I sat there for over an hour just staring at the screen, or three hundred and seven thousand weightless pixels. Imagine that, I was weighing up weightlessness. (It’s a hell of a lot harder than it sounds…) As I stared fruitlessly at the monitor, contemplating the fate of yet another dying minute, it smothered me like a ton of bones, a load of bleached, human bone tumbling down upon me at the pace of a fading day, slower than that even; measured, like the pace of this massive, evolutionary slug that edged along our back porch sucking up all kinds of shit along its way. Slug! That was it. That was what I was to write about. A miserable, ugly, slimy, seemingly useless slug. It’s not like a slug is going to give a rat’s ass what my blog post is about anyway, right? I mean he’s got more pressing things to tend to than some halfcocked poet with writer’s block; he’s got shit to gather, filth to collect, inches to go. I imagine if my wife had been there she’d have begged me put it out of its misery. To which I’d probably have replied, “You mean out of our misery, right?”
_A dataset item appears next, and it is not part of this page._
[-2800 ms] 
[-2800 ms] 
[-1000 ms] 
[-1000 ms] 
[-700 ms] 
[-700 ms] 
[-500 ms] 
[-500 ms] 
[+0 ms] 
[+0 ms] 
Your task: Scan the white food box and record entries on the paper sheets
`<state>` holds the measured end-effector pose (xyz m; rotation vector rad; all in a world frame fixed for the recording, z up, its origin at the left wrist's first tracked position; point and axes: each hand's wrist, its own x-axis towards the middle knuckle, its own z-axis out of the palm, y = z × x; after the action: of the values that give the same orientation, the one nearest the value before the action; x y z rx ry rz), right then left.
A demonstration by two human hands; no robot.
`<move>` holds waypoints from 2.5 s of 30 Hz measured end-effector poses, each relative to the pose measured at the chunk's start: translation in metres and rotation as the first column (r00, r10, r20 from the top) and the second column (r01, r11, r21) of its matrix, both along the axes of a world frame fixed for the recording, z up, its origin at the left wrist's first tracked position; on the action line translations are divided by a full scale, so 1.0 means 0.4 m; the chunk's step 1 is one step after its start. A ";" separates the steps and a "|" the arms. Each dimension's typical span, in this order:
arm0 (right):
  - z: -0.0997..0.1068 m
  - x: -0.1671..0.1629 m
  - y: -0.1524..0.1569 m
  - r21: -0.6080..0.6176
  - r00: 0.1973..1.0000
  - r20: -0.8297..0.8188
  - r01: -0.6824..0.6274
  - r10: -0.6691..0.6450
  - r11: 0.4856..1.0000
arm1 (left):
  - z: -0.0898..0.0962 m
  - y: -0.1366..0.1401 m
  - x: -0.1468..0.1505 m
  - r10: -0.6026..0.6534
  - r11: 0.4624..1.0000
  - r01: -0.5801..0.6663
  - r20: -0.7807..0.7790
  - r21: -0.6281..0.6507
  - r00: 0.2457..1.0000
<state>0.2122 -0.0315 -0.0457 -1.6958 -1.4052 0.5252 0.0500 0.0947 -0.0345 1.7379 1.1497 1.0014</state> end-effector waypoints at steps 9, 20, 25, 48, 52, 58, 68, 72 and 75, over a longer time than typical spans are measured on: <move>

I’m tired. Tired of our killing things because we find them unsightly, or alien, or darker… Wouldn’t it be better if we were to look the other way and wrangle with our own unsightly sliminess? I’m so drained. So goddamned drained of all the fear and ignorance and hate that bring men to kill the best of things and wallow in the least. Sick and tired at the ease with which we’ll turn our back on our heads for absurd profit and frivolous pacification of useless, greedy goddamned habits. I’m physically and mentally fatigued by man’s sluggishness, by his failings, by my own shortcomings. Mine.
All this from a miserable, ugly, slimy slug edging along the porch. Today, and I regretfully imagine tomorrow, man will not have traveled as far.